Compare with PR #34643
https://howhsu.github.io/thinking-in-bitcoin/articles/chain-linearize-vs-chaincluster.en.html Compare with the previous chain linearize idea. In short, chaincluster branch is about 15.5% faster.
Overhead of IsOversized and CountDistinctClusters
The increase in overhead for these two components is caused by chunk computation in Updated. This logic was moved from DoWork to IsOversized and CountDistinctClusters as part of the chain cluster design.
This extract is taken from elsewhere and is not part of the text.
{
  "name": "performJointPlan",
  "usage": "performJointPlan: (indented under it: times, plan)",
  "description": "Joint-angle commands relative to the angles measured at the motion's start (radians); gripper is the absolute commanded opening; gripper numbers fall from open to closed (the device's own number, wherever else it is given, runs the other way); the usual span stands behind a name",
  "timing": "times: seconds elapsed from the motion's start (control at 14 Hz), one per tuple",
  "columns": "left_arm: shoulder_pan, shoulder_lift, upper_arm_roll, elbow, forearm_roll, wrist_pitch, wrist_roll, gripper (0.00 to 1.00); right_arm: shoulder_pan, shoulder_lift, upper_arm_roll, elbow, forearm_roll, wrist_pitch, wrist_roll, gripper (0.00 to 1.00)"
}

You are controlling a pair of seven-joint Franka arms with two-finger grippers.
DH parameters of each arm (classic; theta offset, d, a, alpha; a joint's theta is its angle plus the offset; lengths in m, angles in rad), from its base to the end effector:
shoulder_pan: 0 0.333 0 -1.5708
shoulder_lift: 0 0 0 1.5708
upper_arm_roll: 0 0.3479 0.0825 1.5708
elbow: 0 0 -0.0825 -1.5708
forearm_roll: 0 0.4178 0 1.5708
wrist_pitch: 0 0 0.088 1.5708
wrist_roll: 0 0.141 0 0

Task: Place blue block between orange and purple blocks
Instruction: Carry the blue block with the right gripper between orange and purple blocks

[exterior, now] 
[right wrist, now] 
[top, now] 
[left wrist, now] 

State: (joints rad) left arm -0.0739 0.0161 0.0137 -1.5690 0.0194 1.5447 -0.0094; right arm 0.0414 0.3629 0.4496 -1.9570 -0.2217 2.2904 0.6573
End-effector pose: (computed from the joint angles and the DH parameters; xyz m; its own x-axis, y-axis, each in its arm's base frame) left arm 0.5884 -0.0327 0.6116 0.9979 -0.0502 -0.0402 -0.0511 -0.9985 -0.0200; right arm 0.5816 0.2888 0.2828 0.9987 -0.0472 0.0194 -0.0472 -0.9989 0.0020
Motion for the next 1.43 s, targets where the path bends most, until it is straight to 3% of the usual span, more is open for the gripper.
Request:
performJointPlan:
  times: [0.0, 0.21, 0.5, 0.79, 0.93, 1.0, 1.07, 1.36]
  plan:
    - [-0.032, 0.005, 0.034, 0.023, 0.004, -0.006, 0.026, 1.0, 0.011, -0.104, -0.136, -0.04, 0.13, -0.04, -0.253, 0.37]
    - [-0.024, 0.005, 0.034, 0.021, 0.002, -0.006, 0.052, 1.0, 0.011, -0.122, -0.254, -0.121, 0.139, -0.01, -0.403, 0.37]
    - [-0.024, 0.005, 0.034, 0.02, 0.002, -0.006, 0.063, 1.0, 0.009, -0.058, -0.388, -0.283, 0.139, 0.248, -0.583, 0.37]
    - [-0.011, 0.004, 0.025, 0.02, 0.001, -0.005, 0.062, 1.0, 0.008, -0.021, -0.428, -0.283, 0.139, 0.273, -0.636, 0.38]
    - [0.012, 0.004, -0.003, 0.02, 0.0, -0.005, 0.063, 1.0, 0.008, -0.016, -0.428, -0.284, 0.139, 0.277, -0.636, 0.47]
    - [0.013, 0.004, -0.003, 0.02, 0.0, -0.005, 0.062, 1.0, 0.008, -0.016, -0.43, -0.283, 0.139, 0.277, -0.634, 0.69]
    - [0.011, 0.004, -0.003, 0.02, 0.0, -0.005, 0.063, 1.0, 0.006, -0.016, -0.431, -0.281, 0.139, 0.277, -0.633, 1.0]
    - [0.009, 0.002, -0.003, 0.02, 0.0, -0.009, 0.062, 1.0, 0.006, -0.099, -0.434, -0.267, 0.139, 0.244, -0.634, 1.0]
For more details, see: https://howhsu.github.io/thinking-in-bitcoin/articles/chain-isoversized-chunk-overhead.en.html
Bench Environment
The above results were obtained on the test machine.
Hardware
| Item | Value |
|---|---|
| CPU | Intel Core i5-13600KF (14 cores, 20 threads) |
| Memory | 32 GB |
Host OS
| Item | Value |
|---|---|
| OS | Ubuntu 24.04 LTS (Noble Numbat) |
| Docker | 28.4.0 |
Docker Container
| Item | Value |
|---|---|
| Base OS | Debian 12 (bookworm) |
| GCC | 12.2.0 |
| CMake | 3.25.1 |
Fuzz testing
| Check | Result |
|---|---|
| Crash files | None |
| Error log | No assert / ERROR / deadly signal |
| Workers | All 8 finished normally |
| Total runs | ~39.6M |
| Duration | 36001 s (~10 h) |
** Fuzz Environment**
| Item | Value |
|---|---|
| Host kernel | Linux 6.17.0-14-generic (Ubuntu) |
| Container OS | Debian GNU/Linux 12 (bookworm) |
| Architecture | x86_64 |
| Compiler | Clang 20.1.8 |
| Fuzzer | libFuzzer |
| Sanitizers | AddressSanitizer, UndefinedBehaviorSanitizer |
| Target | txgraph |
| Corpus | fuzz_corpus/txgraph |